**TASK BRIEF**
What is needed is an exact transcription of every entry below, with the pictures left out.

Collected data entries
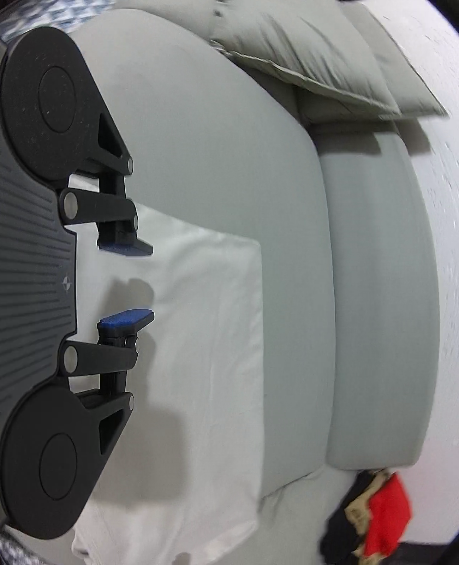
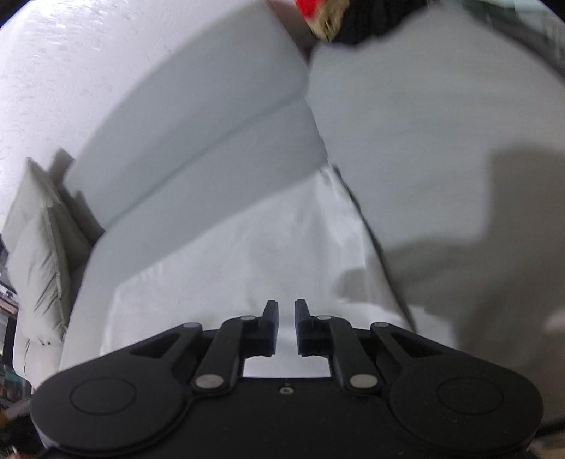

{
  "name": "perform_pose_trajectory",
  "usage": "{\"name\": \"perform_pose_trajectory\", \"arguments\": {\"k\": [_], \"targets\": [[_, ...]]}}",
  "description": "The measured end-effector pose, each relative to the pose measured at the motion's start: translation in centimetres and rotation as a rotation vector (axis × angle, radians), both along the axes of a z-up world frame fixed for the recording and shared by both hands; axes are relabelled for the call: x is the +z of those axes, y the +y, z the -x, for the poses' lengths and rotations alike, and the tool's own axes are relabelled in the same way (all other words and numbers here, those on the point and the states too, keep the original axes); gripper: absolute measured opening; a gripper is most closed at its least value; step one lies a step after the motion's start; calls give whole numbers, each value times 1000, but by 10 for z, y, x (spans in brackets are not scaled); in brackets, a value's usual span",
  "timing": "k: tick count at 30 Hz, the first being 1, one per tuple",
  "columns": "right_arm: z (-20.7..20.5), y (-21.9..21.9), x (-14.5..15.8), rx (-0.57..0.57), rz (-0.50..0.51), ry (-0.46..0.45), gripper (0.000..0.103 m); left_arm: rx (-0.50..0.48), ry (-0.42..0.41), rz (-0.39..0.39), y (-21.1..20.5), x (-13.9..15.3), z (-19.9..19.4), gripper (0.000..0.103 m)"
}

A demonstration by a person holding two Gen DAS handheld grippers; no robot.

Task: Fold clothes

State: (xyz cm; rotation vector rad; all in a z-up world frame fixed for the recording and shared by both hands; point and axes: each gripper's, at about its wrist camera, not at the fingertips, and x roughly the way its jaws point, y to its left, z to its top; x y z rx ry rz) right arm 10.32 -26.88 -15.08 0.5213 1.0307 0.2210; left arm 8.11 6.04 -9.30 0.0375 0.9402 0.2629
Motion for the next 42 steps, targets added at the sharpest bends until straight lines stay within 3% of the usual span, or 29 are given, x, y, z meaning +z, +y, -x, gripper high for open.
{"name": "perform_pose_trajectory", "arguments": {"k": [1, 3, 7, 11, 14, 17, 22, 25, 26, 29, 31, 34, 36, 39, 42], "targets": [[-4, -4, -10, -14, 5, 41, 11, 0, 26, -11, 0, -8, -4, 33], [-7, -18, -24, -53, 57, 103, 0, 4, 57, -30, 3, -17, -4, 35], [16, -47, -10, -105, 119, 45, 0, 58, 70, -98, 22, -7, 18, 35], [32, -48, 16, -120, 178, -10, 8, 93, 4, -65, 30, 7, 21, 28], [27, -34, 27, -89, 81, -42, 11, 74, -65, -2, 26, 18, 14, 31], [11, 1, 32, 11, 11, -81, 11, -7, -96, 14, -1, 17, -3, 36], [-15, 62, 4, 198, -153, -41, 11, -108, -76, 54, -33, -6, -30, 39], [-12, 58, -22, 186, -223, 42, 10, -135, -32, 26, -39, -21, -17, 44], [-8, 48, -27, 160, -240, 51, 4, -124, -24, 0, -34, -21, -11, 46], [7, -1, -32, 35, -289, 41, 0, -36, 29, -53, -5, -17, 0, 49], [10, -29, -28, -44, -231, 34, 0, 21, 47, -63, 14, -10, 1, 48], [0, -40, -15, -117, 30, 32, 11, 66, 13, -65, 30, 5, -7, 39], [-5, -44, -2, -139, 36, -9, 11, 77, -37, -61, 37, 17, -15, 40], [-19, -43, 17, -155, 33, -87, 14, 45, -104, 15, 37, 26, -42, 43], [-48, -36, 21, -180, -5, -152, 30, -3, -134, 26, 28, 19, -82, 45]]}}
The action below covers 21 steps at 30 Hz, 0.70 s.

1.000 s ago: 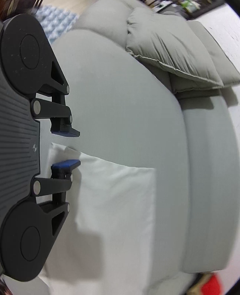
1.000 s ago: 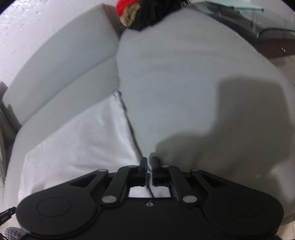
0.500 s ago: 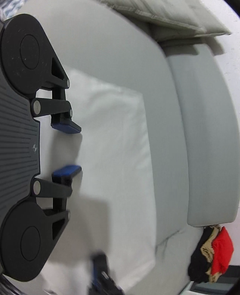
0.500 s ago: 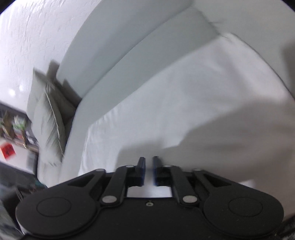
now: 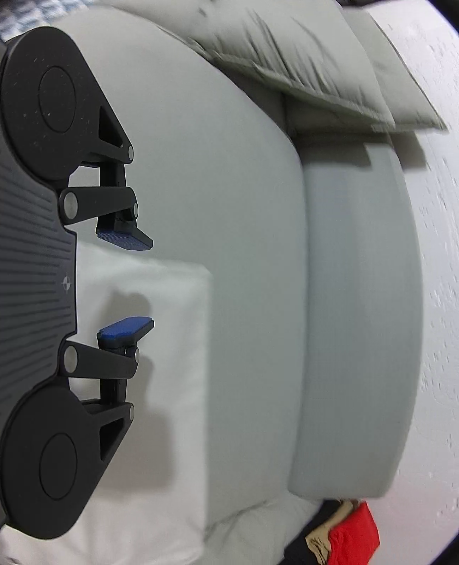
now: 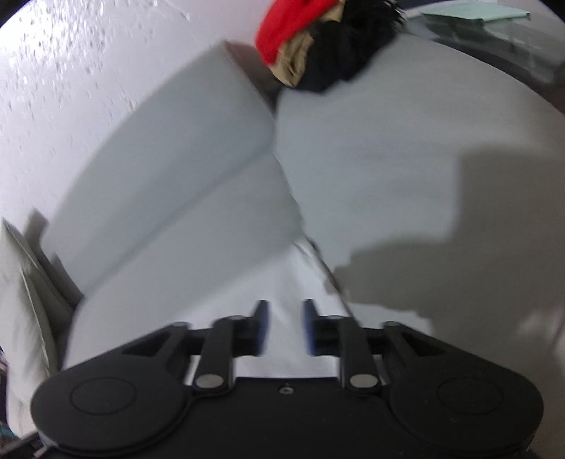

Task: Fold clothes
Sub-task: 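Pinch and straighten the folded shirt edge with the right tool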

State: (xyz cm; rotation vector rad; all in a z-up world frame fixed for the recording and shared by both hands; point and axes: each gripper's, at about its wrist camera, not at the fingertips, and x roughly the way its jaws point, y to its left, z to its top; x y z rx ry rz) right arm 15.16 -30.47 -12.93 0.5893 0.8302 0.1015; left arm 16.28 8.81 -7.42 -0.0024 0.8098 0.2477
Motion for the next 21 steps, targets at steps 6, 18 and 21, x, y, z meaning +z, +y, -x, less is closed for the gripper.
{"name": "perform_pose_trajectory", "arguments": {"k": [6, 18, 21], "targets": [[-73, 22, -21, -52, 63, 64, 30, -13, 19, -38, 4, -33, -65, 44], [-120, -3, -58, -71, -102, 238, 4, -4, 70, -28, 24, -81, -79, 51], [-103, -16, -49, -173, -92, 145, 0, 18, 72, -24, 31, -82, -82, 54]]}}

**RESPONSE BELOW**
{
  "name": "perform_pose_trajectory",
  "usage": "{\"name\": \"perform_pose_trajectory\", \"arguments\": {\"k\": [_], \"targets\": [[_, ...]]}}",
  "description": "The measured end-effector pose, each relative to the pose measured at the motion's start: translation in centimetres and rotation as a rotation vector (axis × angle, radians), both along the axes of a z-up world frame fixed for the recording and shared by both hands; axes are relabelled for the call: x is the +z of those axes, y the +y, z the -x, for the poses' lengths and rotations alike, and the tool's own axes are relabelled in the same way (all other words and numbers here, those on the point and the states too, keep the original axes); gripper: absolute measured opening; a gripper is most closed at its least value; step one lies a step after the motion's start; calls give whole numbers, each value times 1000, but by 10 for z, y, x (spans in brackets are not scaled); in brackets, a value's usual span",
  "timing": "k: tick count at 30 Hz, the first being 1, one per tuple",
  "columns": "right_arm: z (-20.7..20.5), y (-21.9..21.9), x (-14.5..15.8), rx (-0.57..0.57), rz (-0.50..0.51), ry (-0.46..0.45), gripper (0.000..0.103 m); left_arm: rx (-0.50..0.48), ry (-0.42..0.41), rz (-0.39..0.39), y (-21.1..20.5), x (-13.9..15.3), z (-19.9..19.4), gripper (0.000..0.103 m)"
}

A demonstration by a person holding two Gen DAS handheld grippers; no robot.

Task: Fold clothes

State: (xyz cm; rotation vector rad; all in a z-up world frame fixed for the recording and shared by both hands; point and axes: each gripper's, at about its wrist camera, not at the fingertips, and x roughly the way its jaws point, y to its left, z to its top; x y z rx ry rz) right arm 10.32 -26.88 -15.08 0.5213 1.0307 0.2210; left arm 8.11 6.04 -9.30 0.0375 0.9402 0.2629
Motion for the next 42 steps, targets added at the sharpest bends until straight lines stay within 3% of the usual span, or 29 are given, x, y, z meaning +z, +y, -x, gripper high for open.
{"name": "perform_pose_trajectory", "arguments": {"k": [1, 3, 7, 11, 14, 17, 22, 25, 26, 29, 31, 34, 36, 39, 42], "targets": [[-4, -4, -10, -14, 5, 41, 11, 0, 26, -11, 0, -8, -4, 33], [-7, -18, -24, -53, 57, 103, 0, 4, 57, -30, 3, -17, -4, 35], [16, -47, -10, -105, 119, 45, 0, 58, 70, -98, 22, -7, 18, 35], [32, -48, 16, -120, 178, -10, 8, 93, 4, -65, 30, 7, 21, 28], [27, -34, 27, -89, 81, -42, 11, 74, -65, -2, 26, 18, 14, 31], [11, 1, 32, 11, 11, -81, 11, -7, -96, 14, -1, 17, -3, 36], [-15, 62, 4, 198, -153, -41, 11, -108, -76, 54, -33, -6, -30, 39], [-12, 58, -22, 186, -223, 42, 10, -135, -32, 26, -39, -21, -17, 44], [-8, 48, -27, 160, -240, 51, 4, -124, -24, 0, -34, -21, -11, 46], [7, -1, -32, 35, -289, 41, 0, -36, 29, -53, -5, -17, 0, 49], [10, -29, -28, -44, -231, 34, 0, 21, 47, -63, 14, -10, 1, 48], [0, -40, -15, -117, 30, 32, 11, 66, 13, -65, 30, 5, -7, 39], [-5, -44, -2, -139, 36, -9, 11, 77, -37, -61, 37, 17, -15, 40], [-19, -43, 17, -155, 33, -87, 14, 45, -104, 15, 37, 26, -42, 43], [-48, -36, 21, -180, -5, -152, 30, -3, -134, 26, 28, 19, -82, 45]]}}
The action below covers 21 steps at 30 Hz, 0.70 s.

1.000 s ago: 
1.000 s ago: 
0.500 s ago: 
0.500 s ago: 
now: 
now: 

Task: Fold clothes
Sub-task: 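Pinch and straighten the folded shirt edge with the right tool
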
State: (xyz cm; rotation vector rad; all in a z-up world frame fixed for the recording and shared by both hands; point and axes: each gripper's, at about its wrist camera, not at the fingertips, and x roughly the way its jaws point, y to its left, z to its top; x y z rx ry rz) right arm 15.16 -30.47 -12.93 0.5893 0.8302 0.1015; left arm 16.28 8.81 -7.42 -0.0024 0.8098 0.2477
Motion for the next 21 steps, targets at steps 6, 18 and 21, x, y, z meaning +z, +y, -x, less is closed for the gripper.
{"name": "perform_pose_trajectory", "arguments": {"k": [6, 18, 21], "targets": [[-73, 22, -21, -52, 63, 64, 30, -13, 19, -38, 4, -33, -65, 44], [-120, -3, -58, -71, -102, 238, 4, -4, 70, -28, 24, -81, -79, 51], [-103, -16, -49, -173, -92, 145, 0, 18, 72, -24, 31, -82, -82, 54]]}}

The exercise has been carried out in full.